Particolarmente in Stupore e tremore, è possibile allora cogliere, accanto alla ricerca, lo svilupparsi di una narrazione che segue le linee tracciate dallo schema chiave dello storytelling e del viaggio dell’eroe. La protagonista vive il suo conflitto con il mondo ordinario (la realtà in parte estranea dell’Oriente), affronta la sua avventura, con le sue prove e le sue sfide, nel contesto lavorativo, e infine ottiene la ricompensa insperata esattamente nel momento più basso del suo percorso. Impiegata come traduttrice, si ritrova sempre più retrocessa nella sua posizione all’interno dell’azienda fino ad assumere il compito di guardiana dei servizi igienici. Tuttavia, è proprio lì che scopre qualcosa di inaspettato che le cambierà la vita: il piacere di contemplare la città dalla finestra del quarantatreesimo piano, quella finestra che si caratterizza come «la frontiera tra lo sciacquone e il cielo, tra i gabinetti e l’infinito». Guardare la città le spalanca uno scenario inedito che la riscatta dal lavoro monotono e ripetitivo, elevandola oltre la soffocante catena gerarchica lavorativa e portandola alla consapevolezza che: «Finché esisteranno finestre l’essere umano più umile della terra avrà la sua parte di libertà».

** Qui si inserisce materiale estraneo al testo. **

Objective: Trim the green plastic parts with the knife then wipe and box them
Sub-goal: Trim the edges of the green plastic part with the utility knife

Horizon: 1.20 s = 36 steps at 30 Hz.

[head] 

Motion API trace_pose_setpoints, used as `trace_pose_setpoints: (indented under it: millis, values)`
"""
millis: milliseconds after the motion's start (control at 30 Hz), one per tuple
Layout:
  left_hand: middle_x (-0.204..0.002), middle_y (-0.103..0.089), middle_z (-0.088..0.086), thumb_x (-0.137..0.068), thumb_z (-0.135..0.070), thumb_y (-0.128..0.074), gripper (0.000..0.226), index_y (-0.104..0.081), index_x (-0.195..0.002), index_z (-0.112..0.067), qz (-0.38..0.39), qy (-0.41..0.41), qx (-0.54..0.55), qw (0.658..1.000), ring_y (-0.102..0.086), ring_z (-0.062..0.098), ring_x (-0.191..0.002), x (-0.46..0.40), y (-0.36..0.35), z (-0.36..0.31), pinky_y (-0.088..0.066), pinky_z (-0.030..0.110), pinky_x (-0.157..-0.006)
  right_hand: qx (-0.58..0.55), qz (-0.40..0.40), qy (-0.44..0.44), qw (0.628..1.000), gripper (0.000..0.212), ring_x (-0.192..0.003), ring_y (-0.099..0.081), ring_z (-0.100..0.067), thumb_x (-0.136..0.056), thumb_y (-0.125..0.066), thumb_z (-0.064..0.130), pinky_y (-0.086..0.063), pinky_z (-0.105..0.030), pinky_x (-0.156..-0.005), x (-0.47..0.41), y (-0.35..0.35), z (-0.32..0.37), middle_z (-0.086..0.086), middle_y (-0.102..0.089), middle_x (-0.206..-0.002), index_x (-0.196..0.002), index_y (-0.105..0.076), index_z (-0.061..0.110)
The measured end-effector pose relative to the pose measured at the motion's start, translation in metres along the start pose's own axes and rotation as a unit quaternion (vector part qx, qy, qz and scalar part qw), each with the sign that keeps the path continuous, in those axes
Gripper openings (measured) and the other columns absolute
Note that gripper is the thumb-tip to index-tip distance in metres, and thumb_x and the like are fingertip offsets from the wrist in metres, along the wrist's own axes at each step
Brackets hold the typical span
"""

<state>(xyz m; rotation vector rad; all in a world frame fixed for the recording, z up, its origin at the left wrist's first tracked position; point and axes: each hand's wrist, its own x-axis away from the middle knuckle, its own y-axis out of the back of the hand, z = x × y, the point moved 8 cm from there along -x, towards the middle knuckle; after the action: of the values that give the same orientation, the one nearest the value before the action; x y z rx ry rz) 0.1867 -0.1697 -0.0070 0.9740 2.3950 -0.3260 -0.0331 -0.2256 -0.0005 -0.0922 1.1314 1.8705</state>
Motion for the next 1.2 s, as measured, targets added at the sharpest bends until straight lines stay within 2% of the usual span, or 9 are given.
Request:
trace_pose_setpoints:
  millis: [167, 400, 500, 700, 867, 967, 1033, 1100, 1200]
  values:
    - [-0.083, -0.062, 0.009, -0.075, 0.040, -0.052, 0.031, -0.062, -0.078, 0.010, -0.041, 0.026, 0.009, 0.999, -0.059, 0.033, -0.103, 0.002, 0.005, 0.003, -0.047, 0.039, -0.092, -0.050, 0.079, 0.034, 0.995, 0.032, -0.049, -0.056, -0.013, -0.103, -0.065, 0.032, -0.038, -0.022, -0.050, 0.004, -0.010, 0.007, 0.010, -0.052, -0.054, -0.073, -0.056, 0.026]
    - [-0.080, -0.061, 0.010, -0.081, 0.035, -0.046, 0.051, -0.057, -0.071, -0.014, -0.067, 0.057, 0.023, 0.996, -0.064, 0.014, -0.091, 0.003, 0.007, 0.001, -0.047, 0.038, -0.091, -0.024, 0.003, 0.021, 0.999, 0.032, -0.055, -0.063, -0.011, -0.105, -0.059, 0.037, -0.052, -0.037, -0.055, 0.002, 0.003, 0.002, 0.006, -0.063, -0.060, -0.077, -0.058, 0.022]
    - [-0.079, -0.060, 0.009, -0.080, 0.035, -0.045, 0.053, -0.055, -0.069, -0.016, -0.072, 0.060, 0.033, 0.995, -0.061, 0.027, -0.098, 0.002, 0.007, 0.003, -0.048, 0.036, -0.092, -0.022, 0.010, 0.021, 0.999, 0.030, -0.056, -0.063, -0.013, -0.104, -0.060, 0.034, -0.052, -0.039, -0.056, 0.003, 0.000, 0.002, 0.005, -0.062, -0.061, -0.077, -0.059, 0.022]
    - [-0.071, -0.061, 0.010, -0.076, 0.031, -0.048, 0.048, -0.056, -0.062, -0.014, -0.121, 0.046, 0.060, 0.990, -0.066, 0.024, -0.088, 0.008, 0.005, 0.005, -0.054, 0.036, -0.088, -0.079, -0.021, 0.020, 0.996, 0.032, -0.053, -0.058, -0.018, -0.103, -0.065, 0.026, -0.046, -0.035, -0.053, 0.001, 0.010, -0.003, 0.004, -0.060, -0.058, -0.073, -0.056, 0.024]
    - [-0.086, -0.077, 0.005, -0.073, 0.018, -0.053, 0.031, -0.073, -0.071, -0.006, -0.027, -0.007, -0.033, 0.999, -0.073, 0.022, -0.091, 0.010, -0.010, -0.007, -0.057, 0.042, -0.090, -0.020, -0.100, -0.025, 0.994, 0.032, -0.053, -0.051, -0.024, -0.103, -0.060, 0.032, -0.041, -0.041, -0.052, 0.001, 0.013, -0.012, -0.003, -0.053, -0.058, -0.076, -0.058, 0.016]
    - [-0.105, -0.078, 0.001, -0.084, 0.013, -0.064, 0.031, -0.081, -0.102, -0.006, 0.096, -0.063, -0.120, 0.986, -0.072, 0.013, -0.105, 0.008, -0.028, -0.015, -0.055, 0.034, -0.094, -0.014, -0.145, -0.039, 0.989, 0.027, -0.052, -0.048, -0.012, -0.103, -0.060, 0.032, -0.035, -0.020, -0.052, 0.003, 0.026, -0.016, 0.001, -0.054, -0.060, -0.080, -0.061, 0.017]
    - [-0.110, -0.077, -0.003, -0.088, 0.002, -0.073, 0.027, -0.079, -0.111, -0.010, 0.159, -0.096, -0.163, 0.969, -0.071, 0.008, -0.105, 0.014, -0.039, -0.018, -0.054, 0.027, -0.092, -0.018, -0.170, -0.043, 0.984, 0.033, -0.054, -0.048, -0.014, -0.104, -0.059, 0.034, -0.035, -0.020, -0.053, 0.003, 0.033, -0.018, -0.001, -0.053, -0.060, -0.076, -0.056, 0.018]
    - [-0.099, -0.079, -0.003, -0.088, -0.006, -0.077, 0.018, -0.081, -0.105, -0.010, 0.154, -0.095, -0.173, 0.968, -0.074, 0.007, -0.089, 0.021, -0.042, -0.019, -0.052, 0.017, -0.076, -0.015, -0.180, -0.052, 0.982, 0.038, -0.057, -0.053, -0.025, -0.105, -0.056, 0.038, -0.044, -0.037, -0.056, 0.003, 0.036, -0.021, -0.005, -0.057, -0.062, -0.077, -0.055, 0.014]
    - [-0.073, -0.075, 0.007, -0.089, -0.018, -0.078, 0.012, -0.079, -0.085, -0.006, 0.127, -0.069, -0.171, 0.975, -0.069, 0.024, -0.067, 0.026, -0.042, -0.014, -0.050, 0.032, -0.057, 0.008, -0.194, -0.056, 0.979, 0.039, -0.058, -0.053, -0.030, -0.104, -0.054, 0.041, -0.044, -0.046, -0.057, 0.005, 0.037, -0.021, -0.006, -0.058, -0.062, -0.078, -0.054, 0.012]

Amélie riesce a resistere nell’azienda fino al termine del contratto, come si era prefissata, ma soprattutto scopre la vocazione alla scrittura, vera ricompensa per l’eroina. È dunque narrato il momento di inizio del futuro (come scrittrice), un futuro che però la risospingerà sempre all’indietro, verso la rielaborazione del passato, verso la ricerca e la narrazione del sé.

Riferimenti bibliografici

A. Nothomb, Metafisica dei tubi, Voland, Roma, 2002.

A. Nothomb, Stupore e tremori, Voland, Roma, 2000.